Minister of School & Mass Education Government of Odisha
- Incumbent
- Assumed office 12 June 2024
- Chief Minister: Mohan Charan Majhi
- Preceded by: Sudam Marndi

Minister of ST & SC Development, Minorities & Backward Classes Welfare Government of Odisha
- Incumbent
- Assumed office 12 June 2024
- Chief Minister: Mohan Charan Majhi
- Preceded by: Jagannath Saraka

Member of Odisha Legislative Assembly
- Incumbent
- Assumed office 2019
- Preceded by: Subash Gond
- Constituency: Umerkote (ST)

Personal details
- Born: 1 June 1978 (age 47)
- Political party: Bharatiya Janata Party
- Spouse: Chaiti Gond
- Children: 1 son & 1 daughter
- Parent: Samaru Gond (father);
- Education: Master of Arts Bachelor of Laws
- Profession: Advocate, Politician

= Nityananda Gond =

Indian politician

Nityananda Gond is an Indian politician and Minister of School and Mass Education, ST & SC Development, Minorities & Backward Classes Welfare Government of Odisha. He is a Member of Odisha Legislative Assembly from Umerkote assembly constituency of Nabarangpur district.

He did his M.A. in history from Berhampur University in 2000, and LLB from Jeyopre Law College in 2003.

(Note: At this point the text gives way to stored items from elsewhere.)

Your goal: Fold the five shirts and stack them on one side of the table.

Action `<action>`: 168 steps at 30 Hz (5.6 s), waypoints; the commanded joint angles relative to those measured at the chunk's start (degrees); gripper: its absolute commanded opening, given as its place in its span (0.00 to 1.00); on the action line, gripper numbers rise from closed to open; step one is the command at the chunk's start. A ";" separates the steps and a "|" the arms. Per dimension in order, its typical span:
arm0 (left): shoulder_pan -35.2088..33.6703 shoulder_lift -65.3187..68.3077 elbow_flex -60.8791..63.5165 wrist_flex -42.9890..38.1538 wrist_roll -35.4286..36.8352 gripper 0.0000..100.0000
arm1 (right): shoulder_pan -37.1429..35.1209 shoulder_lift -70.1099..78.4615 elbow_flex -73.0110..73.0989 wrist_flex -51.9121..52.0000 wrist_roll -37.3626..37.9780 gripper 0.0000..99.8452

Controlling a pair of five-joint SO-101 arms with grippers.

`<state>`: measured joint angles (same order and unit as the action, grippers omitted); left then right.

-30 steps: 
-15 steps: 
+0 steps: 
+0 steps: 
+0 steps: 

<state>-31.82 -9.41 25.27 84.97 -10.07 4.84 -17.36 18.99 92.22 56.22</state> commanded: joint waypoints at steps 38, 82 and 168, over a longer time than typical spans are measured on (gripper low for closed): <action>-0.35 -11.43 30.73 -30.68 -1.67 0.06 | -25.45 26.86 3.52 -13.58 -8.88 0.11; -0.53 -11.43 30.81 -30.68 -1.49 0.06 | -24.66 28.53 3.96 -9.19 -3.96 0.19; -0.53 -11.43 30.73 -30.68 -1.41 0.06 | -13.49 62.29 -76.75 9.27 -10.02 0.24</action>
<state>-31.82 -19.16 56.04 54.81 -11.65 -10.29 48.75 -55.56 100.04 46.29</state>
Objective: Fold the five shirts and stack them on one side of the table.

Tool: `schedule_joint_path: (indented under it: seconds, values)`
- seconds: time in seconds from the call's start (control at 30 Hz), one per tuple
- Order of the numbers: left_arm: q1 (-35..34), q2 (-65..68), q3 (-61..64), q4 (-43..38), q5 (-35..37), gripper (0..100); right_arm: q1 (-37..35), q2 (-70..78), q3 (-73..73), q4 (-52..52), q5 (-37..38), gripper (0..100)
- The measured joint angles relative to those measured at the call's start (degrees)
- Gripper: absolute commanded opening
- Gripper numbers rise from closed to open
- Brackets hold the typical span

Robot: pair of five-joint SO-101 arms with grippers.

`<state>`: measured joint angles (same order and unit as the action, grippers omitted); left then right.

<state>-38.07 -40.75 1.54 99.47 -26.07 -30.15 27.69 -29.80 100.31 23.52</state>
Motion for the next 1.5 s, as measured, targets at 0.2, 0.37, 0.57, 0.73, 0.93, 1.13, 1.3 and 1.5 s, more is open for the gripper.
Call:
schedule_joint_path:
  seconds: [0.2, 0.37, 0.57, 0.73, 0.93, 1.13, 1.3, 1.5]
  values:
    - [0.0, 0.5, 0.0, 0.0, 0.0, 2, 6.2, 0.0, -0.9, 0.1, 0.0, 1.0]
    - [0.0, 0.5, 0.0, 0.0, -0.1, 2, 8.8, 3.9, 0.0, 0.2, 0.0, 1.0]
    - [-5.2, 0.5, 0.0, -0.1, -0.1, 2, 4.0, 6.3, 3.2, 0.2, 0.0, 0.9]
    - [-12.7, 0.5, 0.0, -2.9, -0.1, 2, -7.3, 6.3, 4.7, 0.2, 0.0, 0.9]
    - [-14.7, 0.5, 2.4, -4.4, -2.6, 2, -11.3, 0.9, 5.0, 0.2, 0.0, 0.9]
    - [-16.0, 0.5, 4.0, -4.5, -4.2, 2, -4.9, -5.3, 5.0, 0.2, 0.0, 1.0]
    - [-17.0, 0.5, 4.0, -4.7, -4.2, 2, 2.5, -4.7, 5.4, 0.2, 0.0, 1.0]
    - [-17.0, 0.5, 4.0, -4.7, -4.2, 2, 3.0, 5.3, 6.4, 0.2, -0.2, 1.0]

On 12 June 2024, he took oath along with Chief Minister Mohan Charan Majhi took oath in Janata Maidan, Bhubaneswar. Governor Raghubar Das administered their oath. Prime Minister Narendra Modi, Home Minister Amit Shah, Defense Minister Rajnath Singh, along with Chief Ministers of 10 BJP-ruled states were present.